What you need to do:
Every word of the listing must be returned. Retype it exactly.

Dataset excerpt section start

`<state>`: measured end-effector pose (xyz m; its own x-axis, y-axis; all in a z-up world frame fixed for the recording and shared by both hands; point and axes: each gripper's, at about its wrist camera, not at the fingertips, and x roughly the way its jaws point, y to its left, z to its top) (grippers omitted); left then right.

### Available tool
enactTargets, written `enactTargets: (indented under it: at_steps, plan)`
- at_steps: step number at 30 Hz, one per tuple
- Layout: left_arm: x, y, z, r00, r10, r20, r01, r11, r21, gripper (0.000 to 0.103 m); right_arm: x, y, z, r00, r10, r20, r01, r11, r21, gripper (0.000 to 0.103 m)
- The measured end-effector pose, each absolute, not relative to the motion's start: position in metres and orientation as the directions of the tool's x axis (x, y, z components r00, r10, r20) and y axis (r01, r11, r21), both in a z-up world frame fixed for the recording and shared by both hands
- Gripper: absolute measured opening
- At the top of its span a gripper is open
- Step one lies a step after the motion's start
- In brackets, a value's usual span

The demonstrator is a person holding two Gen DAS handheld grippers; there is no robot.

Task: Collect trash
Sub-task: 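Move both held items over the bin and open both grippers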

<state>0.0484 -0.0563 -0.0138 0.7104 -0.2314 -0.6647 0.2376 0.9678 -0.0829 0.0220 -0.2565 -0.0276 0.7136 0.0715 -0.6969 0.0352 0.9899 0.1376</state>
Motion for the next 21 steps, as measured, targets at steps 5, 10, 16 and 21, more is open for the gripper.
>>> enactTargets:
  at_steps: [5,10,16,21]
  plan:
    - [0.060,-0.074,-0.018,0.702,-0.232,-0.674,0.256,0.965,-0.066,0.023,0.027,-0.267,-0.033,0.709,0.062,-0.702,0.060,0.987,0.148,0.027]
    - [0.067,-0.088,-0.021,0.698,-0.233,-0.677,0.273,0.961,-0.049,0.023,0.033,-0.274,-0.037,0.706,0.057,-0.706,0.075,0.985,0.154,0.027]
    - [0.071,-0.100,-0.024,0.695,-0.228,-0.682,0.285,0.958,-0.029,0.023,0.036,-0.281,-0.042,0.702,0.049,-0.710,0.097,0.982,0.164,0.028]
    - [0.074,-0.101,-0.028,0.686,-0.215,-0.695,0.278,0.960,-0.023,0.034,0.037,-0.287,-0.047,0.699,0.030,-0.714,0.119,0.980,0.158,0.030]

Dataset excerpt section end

Exercise output:
`<state>`: measured end-effector pose (xyz m; its own x-axis, y-axis; all in a z-up world frame fixed for the recording and shared by both hands; point and axes: each gripper's, at about its wrist camera, not at the fingertips, and x roughly the way its jaws point, y to its left, z to its top) (grippers omitted); left then right.

### Available tool
enactTargets, written `enactTargets: (indented under it: at_steps, plan)`
- at_steps: step number at 30 Hz, one per tuple
- Layout: left_arm: x, y, z, r00, r10, r20, r01, r11, r21, gripper (0.000 to 0.103 m); right_arm: x, y, z, r00, r10, r20, r01, r11, r21, gripper (0.000 to 0.103 m)
- The measured end-effector pose, each absolute, not relative to the motion's start: position in metres and orientation as the directions of the tool's x axis (x, y, z components r00, r10, r20) and y axis (r01, r11, r21), both in a z-up world frame fixed for the recording and shared by both hands
- Gripper: absolute measured opening
- At the top of its span a gripper is open
- Step one lies a step after the motion's start
- In brackets, a value's usual span

The demonstrator is a person holding two Gen DAS handheld grippers; there is no robot.

Task: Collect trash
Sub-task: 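Move both held items over the bin and open both grippers
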
<state>0.0484 -0.0563 -0.0138 0.7104 -0.2314 -0.6647 0.2376 0.9678 -0.0829 0.0220 -0.2565 -0.0276 0.7136 0.0715 -0.6969 0.0352 0.9899 0.1376</state>
Motion for the next 21 steps, as measured, targets at steps 5, 10, 16 and 21, more is open for the gripper.
>>> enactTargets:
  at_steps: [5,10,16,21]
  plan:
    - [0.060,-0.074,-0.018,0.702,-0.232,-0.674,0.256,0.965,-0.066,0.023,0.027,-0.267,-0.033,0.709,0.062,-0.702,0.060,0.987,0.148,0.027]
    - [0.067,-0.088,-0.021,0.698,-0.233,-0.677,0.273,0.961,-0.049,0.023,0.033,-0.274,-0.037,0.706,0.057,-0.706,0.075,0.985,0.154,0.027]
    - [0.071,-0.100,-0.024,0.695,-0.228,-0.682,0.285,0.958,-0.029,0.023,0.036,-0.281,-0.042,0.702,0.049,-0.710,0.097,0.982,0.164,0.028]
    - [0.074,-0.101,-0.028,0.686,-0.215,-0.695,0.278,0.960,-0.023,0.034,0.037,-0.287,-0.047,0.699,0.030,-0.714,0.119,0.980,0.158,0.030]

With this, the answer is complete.